▸ **Problem details**: Only lines containing the word "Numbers" belong in the answer; copy each one from the records.
** Exercise input follows **
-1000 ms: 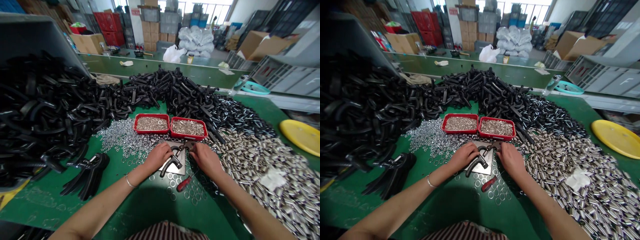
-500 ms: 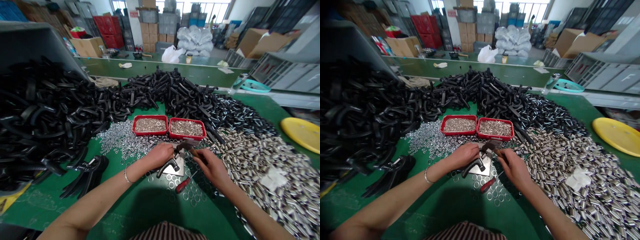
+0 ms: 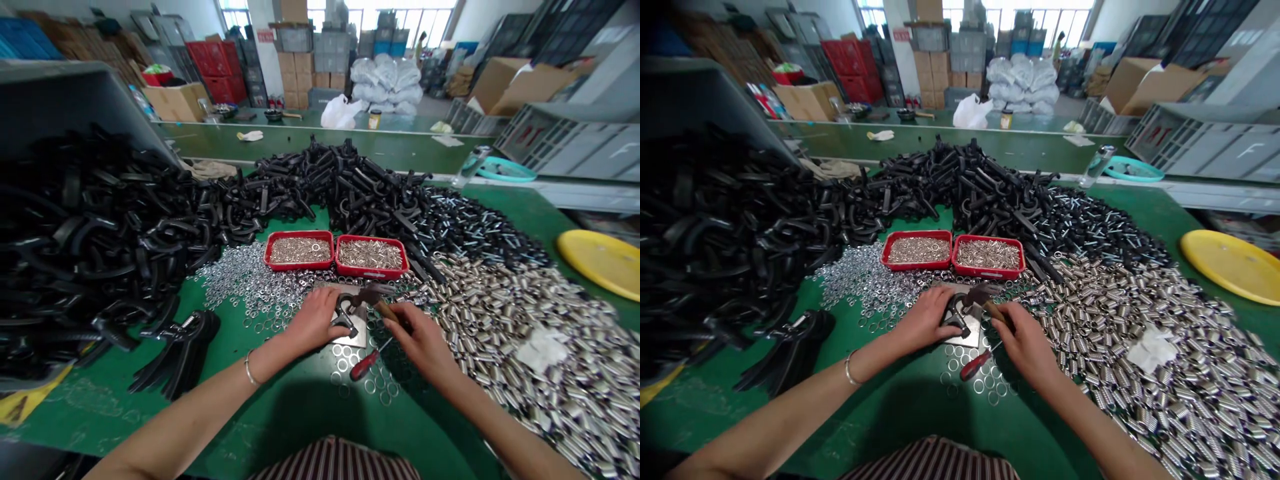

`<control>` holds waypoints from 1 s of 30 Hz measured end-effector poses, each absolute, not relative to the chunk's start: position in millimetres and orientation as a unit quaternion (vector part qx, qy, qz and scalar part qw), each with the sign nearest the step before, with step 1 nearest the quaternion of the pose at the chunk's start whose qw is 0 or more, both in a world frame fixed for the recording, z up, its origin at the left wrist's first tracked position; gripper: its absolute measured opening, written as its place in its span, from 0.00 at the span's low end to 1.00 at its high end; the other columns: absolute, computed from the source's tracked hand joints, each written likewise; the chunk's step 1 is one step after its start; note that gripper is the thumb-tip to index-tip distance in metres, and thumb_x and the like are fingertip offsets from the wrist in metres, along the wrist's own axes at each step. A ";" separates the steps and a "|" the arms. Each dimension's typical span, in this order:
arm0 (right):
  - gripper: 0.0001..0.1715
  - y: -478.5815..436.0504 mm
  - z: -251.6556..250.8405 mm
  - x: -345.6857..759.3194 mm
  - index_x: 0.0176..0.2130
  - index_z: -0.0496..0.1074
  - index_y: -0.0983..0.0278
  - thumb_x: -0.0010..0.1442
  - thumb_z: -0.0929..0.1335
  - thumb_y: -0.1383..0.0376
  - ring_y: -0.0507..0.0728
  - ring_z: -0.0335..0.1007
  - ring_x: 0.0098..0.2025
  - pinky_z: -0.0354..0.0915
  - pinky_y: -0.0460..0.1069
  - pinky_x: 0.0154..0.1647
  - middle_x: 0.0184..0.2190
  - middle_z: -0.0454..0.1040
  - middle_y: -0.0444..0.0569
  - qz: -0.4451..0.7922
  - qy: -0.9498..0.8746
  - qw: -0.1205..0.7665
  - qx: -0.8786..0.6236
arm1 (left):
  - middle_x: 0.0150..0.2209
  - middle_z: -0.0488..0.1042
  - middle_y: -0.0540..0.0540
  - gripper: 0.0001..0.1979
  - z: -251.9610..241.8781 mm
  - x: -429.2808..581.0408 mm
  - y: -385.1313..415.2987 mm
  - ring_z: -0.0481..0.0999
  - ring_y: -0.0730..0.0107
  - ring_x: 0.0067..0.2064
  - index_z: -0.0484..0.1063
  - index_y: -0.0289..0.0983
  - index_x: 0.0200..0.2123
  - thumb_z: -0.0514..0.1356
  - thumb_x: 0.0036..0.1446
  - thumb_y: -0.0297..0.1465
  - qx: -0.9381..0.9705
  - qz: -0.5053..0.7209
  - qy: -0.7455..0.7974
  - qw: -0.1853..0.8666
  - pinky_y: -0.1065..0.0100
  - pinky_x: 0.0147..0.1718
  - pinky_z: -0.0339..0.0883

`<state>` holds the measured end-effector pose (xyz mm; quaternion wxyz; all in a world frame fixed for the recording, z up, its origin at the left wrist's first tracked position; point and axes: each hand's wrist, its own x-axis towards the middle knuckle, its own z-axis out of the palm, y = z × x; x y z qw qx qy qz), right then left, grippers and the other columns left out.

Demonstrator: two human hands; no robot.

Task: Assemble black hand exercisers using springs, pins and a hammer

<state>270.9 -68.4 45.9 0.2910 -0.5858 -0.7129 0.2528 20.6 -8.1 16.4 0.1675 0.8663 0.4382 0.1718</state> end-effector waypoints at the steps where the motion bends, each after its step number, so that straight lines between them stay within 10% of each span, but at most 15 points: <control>1: 0.09 -70.5 46.5 267.9 0.45 0.69 0.60 0.67 0.64 0.60 0.58 0.71 0.38 0.66 0.51 0.40 0.39 0.75 0.51 0.245 -0.725 0.294 -0.572 | 0.58 0.66 0.32 0.39 10.2 20.7 -14.6 0.65 0.44 0.60 0.57 0.33 0.64 0.67 0.54 0.40 0.850 0.186 0.464 0.168 0.45 0.58 0.61; 8: 0.09 -56.4 58.0 245.7 0.42 0.71 0.61 0.67 0.61 0.64 0.57 0.72 0.36 0.64 0.50 0.37 0.38 0.76 0.52 0.227 -0.803 0.180 -0.521 | 0.62 0.62 0.27 0.50 -7.1 28.4 -28.6 0.62 0.43 0.64 0.36 0.32 0.70 0.66 0.55 0.32 0.820 0.203 0.505 0.178 0.42 0.61 0.57; 15: 0.16 -40.0 38.8 324.1 0.46 0.70 0.62 0.65 0.63 0.55 0.58 0.71 0.27 0.64 0.51 0.28 0.30 0.77 0.48 0.261 -0.670 0.223 -0.658 | 0.52 0.73 0.35 0.36 21.1 25.0 -20.3 0.73 0.48 0.54 0.56 0.37 0.65 0.65 0.55 0.33 0.782 0.237 0.504 0.280 0.46 0.54 0.67; 19: 0.16 -41.5 38.6 351.2 0.47 0.72 0.67 0.64 0.63 0.61 0.67 0.72 0.44 0.66 0.62 0.46 0.43 0.76 0.62 0.026 -0.737 0.172 -0.653 | 0.46 0.77 0.39 0.27 25.8 14.1 -7.3 0.78 0.57 0.47 0.61 0.37 0.60 0.61 0.60 0.36 0.687 0.282 0.511 0.432 0.54 0.48 0.71; 26: 0.19 -92.8 36.1 261.3 0.50 0.72 0.64 0.63 0.63 0.76 0.60 0.70 0.44 0.69 0.54 0.44 0.44 0.74 0.55 0.084 -0.892 0.051 -0.440 | 0.53 0.71 0.39 0.17 4.0 5.4 -20.1 0.68 0.53 0.57 0.67 0.37 0.53 0.59 0.62 0.35 0.781 0.256 0.530 0.209 0.49 0.59 0.60; 30: 0.27 -99.7 28.2 249.7 0.58 0.68 0.59 0.62 0.65 0.76 0.61 0.70 0.42 0.67 0.54 0.43 0.43 0.74 0.54 0.029 -0.899 0.009 -0.437 | 0.57 0.67 0.35 0.31 0.2 28.8 -34.4 0.64 0.48 0.59 0.63 0.35 0.58 0.65 0.56 0.42 0.802 0.220 0.523 0.188 0.48 0.59 0.58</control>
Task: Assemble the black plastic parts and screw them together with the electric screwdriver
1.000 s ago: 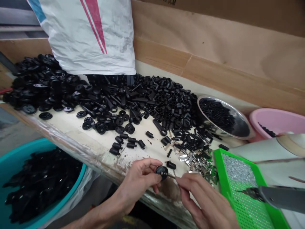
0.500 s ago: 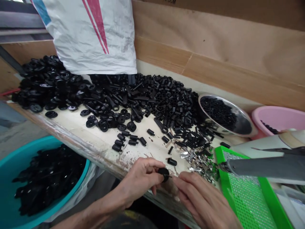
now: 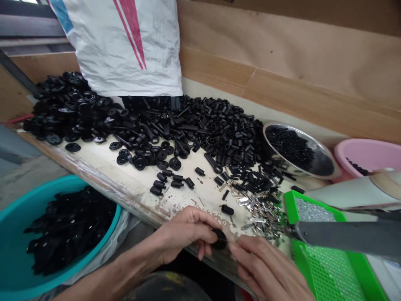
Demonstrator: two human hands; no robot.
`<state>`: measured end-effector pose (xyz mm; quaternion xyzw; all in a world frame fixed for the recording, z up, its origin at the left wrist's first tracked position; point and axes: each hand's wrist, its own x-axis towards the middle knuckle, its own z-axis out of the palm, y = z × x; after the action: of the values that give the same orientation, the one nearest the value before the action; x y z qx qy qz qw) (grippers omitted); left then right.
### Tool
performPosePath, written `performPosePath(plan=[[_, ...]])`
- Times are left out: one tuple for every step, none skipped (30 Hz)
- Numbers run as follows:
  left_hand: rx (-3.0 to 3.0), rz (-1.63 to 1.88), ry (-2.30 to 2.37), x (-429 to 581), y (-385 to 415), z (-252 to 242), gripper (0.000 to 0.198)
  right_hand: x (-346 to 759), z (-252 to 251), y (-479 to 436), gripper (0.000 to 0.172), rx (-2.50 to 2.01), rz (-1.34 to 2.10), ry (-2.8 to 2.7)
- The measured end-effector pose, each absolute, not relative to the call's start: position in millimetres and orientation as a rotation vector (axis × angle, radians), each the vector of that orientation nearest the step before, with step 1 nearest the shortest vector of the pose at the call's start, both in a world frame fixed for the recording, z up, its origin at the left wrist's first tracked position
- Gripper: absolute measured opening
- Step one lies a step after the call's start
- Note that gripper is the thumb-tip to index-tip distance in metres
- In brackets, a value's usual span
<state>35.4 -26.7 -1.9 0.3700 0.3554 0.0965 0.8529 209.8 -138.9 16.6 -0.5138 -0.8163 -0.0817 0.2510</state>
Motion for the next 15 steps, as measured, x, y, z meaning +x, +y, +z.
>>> performPosePath(plan=[[0.763,0.191,0.733,35.9,-26.0,-0.6,0.026,208.6,16.7,-139.1,0.028,-1.421,-0.19,-2.206],[0.761,0.186,0.722,36.7,-25.7,0.9,0.026,207.5,16.9,-138.8,0.028,-1.429,-0.155,-2.208],[0.77,0.189,0.723,37.8,-25.7,2.4,0.026,206.7,17.0,-138.0,0.026,-1.42,-0.118,-2.218],[0.79,0.203,0.735,39.0,-26.1,3.8,0.026,206.1,16.8,-136.8,0.024,-1.405,-0.07,-2.223],[0.814,0.222,0.755,40.2,-26.7,5.0,0.025,205.7,16.2,-135.3,0.023,-1.4,-0.008,-2.207],[0.838,0.238,0.778,41.3,-27.4,5.8,0.025,205.4,15.0,-133.8,0.022,-1.412,0.072,-2.163],[0.855,0.251,0.798,42.2,-28.1,6.2,0.025,205.0,13.3,-132.3,0.021,-1.436,0.163,-2.101],[0.865,0.262,0.814,42.9,-28.8,6.2,0.025,204.3,11.1,-131.2,0.019,-1.47,0.245,-2.028],[0.868,0.275,0.825,43.4,-29.4,5.9,0.024,203.4,8.5,-130.3,0.018,-1.506,0.315,-1.958],[0.866,0.282,0.83,43.7,-29.9,5.2,0.023,202.3,5.5,-129.9,0.017,-1.532,0.369,-1.905],[0.863,0.284,0.831,44.0,-30.4,4.3,0.023,201.0,2.2,-129.8,0.016,-1.547,0.402,-1.869],[0.86,0.281,0.83,44.1,-30.8,3.4,0.022,199.8,-1.1,-130.1,0.016,-1.549,0.424,-1.85],[0.856,0.276,0.827,44.3,-31.3,2.6,0.022,198.6,-4.4,-130.5,0.016,-1.545,0.438,-1.836],[0.851,0.267,0.824,44.5,-31.7,2.0,0.022,197.7,-7.5,-131.0,0.016,-1.541,0.453,-1.825],[0.845,0.263,0.821,44.8,-32.1,1.8,0.022,197.0,-10.2,-131.5,0.017,-1.539,0.467,-1.817]])
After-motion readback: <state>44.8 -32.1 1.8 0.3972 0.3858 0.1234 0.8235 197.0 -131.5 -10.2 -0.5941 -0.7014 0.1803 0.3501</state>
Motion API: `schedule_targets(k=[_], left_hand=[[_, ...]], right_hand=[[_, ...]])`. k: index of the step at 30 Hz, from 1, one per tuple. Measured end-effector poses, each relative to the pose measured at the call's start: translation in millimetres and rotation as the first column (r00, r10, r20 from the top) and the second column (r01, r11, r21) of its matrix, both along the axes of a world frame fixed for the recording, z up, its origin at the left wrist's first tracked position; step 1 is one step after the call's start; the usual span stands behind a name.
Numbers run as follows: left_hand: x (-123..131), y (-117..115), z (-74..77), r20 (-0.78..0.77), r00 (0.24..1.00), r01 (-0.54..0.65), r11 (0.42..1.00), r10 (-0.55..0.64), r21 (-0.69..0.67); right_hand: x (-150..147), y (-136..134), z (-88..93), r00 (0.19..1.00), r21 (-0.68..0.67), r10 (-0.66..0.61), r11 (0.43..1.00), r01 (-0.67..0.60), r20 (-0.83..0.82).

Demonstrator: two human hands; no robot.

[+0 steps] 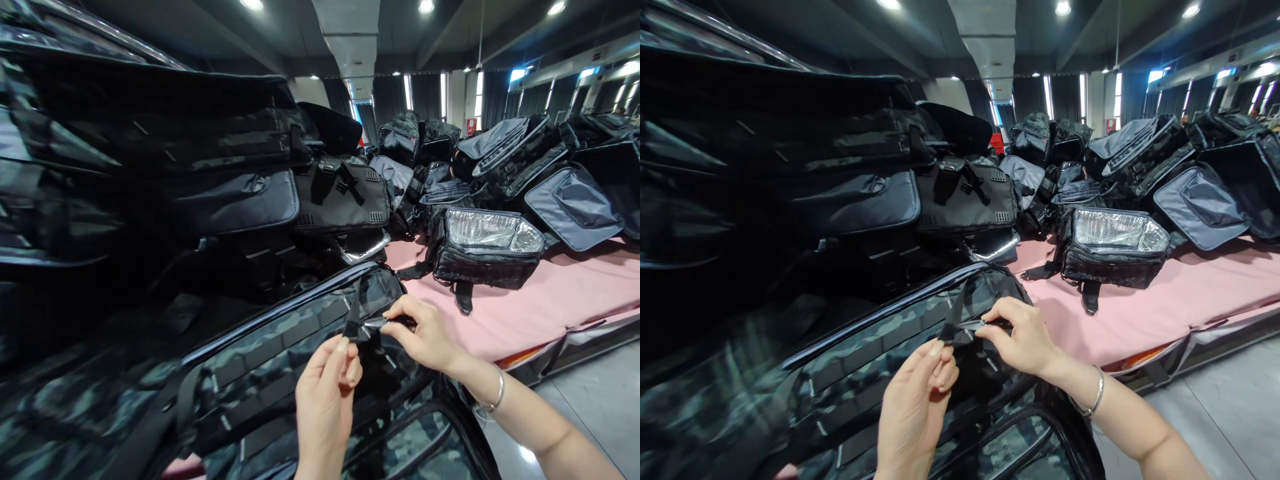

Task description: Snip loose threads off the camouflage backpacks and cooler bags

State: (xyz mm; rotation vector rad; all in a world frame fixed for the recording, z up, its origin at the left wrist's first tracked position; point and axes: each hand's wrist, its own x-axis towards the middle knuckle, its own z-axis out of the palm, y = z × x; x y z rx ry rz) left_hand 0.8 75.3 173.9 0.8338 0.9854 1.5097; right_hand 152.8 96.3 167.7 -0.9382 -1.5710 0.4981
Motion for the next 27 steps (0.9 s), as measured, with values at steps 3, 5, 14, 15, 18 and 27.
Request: schedule_targets(k=[3,5,14,15,18,27], left_hand=[[-0.7,-0.7,-3.7,-0.245,0.959,-0.101,0.982,0.139,0.160],[-0.1,-0.3,-5.5,-0.434,0.862,-0.134,0.944,0.261,0.302],[7.3,-2.4,-7.8,-0.627,0.727,-0.024,0.923,0.279,0.383],[7.3,-5.0,-8.1,-0.618,0.723,-0.037,0.910,0.309,0.413],[6.5,-10.9,-8.7,-0.616,0.685,-0.093,0.885,0.389,0.456],[1.8,4.8,-11.6,-0.552,0.831,-0.013,0.995,0.066,0.099]], right_hand=[[3.2,1.7,-0.2,0.978,-0.191,0.076,0.975,-0.114,-0.196],[2.2,2.6,-1.0,0.969,-0.269,0.118,0.947,-0.176,-0.219],[-12.2,16.8,-2.8,0.978,-0.314,0.180,0.927,-0.206,-0.110],[-11.5,17.8,-2.3,0.970,-0.319,0.195,0.919,-0.232,-0.143],[-9.4,17.9,-1.2,0.944,-0.319,0.230,0.899,-0.299,-0.236],[-12.3,16.2,-4.9,0.941,-0.275,0.247,0.911,-0.307,-0.232]])
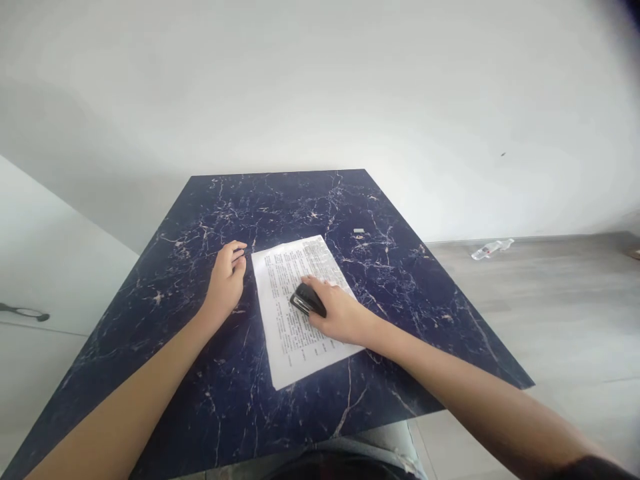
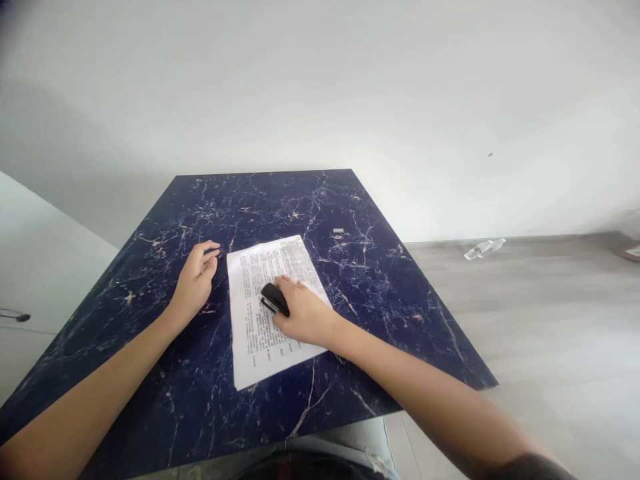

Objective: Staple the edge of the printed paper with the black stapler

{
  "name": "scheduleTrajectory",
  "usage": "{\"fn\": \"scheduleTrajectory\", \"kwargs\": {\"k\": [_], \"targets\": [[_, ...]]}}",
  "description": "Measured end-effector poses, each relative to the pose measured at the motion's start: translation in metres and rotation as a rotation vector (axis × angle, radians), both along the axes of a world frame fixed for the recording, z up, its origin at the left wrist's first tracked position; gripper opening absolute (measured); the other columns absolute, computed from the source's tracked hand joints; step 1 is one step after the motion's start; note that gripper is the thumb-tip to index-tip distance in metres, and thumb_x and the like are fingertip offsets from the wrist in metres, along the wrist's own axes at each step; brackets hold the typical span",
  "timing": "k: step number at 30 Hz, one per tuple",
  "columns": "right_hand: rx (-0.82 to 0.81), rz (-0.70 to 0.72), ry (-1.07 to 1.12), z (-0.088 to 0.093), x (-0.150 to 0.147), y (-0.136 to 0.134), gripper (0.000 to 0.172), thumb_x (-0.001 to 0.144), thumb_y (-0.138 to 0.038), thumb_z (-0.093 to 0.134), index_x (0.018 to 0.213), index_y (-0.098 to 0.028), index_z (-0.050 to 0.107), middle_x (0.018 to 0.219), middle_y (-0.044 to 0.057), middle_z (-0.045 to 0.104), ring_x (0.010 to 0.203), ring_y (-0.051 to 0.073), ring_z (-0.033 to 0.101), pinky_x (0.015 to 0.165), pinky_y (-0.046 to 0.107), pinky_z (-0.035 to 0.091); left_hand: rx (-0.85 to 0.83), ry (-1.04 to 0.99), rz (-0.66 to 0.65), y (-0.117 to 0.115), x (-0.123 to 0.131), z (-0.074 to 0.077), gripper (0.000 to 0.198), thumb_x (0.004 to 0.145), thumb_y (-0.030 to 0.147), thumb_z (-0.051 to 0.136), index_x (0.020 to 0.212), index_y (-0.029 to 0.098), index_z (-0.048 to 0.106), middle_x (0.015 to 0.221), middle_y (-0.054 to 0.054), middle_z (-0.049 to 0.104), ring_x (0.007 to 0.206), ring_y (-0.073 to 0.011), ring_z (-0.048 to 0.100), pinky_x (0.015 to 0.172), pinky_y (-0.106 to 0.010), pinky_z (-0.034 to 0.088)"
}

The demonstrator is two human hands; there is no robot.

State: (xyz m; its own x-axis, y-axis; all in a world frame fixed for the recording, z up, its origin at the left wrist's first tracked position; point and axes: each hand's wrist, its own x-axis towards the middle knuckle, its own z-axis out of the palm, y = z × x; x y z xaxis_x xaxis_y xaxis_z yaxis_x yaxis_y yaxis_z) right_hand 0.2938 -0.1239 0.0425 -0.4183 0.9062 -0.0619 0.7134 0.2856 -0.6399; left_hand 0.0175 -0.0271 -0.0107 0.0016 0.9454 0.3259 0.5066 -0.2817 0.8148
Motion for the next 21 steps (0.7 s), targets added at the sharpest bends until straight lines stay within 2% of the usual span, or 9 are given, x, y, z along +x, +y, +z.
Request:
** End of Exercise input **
▸ **Response to this task**:
- Numbers run as follows:
Numbers run as follows: left_hand: x (-123..131), y (-117..115), z (-74..77), r20 (-0.78..0.77), r00 (0.24..1.00), r01 (-0.54..0.65), r11 (0.42..1.00), r10 (-0.55..0.64), r21 (-0.69..0.67); right_hand: x (-150..147), y (-136..134), z (-88..93), r00 (0.19..1.00), r21 (-0.68..0.67), r10 (-0.66..0.61), r11 (0.43..1.00), r01 (-0.67..0.60), r20 (-0.83..0.82).

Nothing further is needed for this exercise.